I’m here, the wolf said, and again Nok heard the tumbling chorus of his half memories, his ghosts, the many in that one voice.
I’m here. Are you?
He understood then. Suddenly—and also not. He’d known all along, hadn’t he? This was all that remained, all they had left him. For years, he’d ignored it in favor of his disbelief, his resentment, his fury. He’d let all that coil around it like a knot of scar tissue, calcify into a shell. Kept the whole thing like a stone in his gut, named it grief. But he saw the truth at the core of it now, clean and swift. It felt like emerging from a long dream in which he’d been someone else.
This was all there was. And what had wrought it was hateful and cruel and wrong—a wrong that would never be reversed—but it, the thing itself, was blameless. It was simply all that remained. He was all that remained.
He, and the wolf.
He swiped an arm across his face, found it wet with tears. When had he begun crying?
“Come to me,” he said, and though his voice quavered, it held, the words a rope of steel buried in the heart of all that dust and grave dirt. “Come to me, now.”
And the wolf came.
This time when it swept over him, warm as summer wind in the steppe, he felt something catch. Knit in place.
It hurt—a harsh clicking pain, deep in his bones, a sharp itch in the marrow. He closed his eyes and accepted it. The pain passed, and then came something new. It spread through his veins, swift and effervescent, gleeful in its quickness, its rightness. He felt buoyant, as though he’d spent his whole life with a boulder lashed to his back, and someone had just cut the ropes. His face twitched and all at once he barked out a laugh—
Joy.
He’d forgotten joy.
He opened his eyes again and found himself alone in the cavern. All that remained of the Black and Violet flames was an ambient warmth, a hint of sulfur in the dead air.

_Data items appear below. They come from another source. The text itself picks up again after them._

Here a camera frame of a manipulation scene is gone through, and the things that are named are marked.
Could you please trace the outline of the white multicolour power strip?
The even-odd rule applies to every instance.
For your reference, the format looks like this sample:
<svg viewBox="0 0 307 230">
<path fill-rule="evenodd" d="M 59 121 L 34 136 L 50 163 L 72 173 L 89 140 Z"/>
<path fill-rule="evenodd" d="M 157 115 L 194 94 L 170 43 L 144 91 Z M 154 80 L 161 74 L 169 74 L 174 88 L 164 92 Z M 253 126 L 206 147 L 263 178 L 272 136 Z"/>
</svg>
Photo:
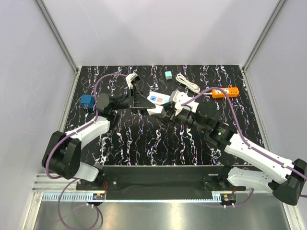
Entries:
<svg viewBox="0 0 307 230">
<path fill-rule="evenodd" d="M 174 108 L 174 104 L 169 102 L 170 95 L 158 93 L 158 92 L 150 92 L 149 96 L 147 97 L 148 100 L 150 100 L 155 105 L 161 105 L 164 107 L 165 112 L 167 112 L 168 109 Z"/>
</svg>

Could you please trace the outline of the teal plug adapter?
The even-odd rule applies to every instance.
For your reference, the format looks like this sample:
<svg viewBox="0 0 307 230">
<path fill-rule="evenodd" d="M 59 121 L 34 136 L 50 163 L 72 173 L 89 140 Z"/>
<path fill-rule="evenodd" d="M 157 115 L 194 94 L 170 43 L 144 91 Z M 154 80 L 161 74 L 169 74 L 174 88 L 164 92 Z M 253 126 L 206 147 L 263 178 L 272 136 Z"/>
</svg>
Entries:
<svg viewBox="0 0 307 230">
<path fill-rule="evenodd" d="M 166 80 L 172 79 L 172 72 L 171 71 L 166 71 L 165 72 L 165 79 Z"/>
</svg>

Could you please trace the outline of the white charger adapter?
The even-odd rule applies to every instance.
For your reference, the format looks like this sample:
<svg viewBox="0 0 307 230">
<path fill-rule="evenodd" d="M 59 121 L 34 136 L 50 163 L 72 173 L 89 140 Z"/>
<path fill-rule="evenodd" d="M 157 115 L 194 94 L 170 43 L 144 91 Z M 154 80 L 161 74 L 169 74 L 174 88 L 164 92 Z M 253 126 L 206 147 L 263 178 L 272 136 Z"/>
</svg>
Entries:
<svg viewBox="0 0 307 230">
<path fill-rule="evenodd" d="M 165 117 L 166 115 L 165 109 L 161 105 L 155 105 L 155 108 L 147 109 L 147 112 L 150 116 Z"/>
</svg>

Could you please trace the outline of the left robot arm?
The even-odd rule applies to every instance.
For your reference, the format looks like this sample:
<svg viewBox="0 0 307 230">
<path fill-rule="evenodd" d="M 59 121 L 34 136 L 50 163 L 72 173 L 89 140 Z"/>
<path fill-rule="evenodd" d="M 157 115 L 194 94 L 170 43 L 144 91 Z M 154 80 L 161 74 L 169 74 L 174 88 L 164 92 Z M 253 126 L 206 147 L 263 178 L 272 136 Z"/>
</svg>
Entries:
<svg viewBox="0 0 307 230">
<path fill-rule="evenodd" d="M 89 122 L 66 133 L 56 131 L 51 135 L 42 159 L 50 179 L 83 179 L 92 189 L 100 189 L 104 183 L 103 175 L 98 168 L 81 161 L 82 149 L 117 125 L 119 115 L 116 110 L 147 111 L 154 109 L 155 104 L 132 88 L 120 96 L 101 93 L 97 95 L 94 107 L 96 115 Z"/>
</svg>

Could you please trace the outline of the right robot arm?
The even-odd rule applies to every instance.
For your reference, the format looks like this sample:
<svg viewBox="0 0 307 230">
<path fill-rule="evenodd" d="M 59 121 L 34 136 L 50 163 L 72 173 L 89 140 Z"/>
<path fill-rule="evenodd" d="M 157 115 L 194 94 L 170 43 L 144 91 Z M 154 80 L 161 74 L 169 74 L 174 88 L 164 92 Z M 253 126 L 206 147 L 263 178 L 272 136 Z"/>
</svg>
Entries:
<svg viewBox="0 0 307 230">
<path fill-rule="evenodd" d="M 223 123 L 217 111 L 206 106 L 189 105 L 176 109 L 174 104 L 165 106 L 165 117 L 170 124 L 186 125 L 204 134 L 210 147 L 237 156 L 258 168 L 244 171 L 232 166 L 228 173 L 218 177 L 224 190 L 244 186 L 268 191 L 279 201 L 295 206 L 307 180 L 307 163 L 302 159 L 290 160 L 278 156 L 244 137 L 234 127 Z"/>
</svg>

No wolf, either. But he could sense it all the same, the way when he went still and quiet, he could feel his own heartbeat.
He stretched his arms in wonder. The pain and exhaustion weighing down his muscles had disappeared. He walked forward and discovered a new power left in their absence, a singing in his blood, a new strength. The dark of the cavern had receded, too. He blinked. Finding no source of light, he realized that his vision had altered.
The wolf, he thought. He now saw with the wolf’s eyes as well as his own.
Walking faster, he reached the end of the cavern and, estimating the place where he’d entered, he pressed his hands to the wall. The stone was still warm to the touch, and he ran his palms over the coarse bite of stone.
“Nok?”
“Where did he go?”
“Where is there to go?”
Voices. Human voices, now. He could hear Nasan, and—
“Nokhai!”
Lu.
“Nok?” They were calling louder now.
He pressed again at the wall and this time the stone parted soft as water, and he was stumbling, falling—
“Nokhai!”
Strong arms engulfed him, pulling him upright. He could smell the oil combed through her hair, the perfume they’d dabbed along her collarbone—a combination of sandalwood and something sweet and floral. Citrus blossom, maybe. He opened his eyes.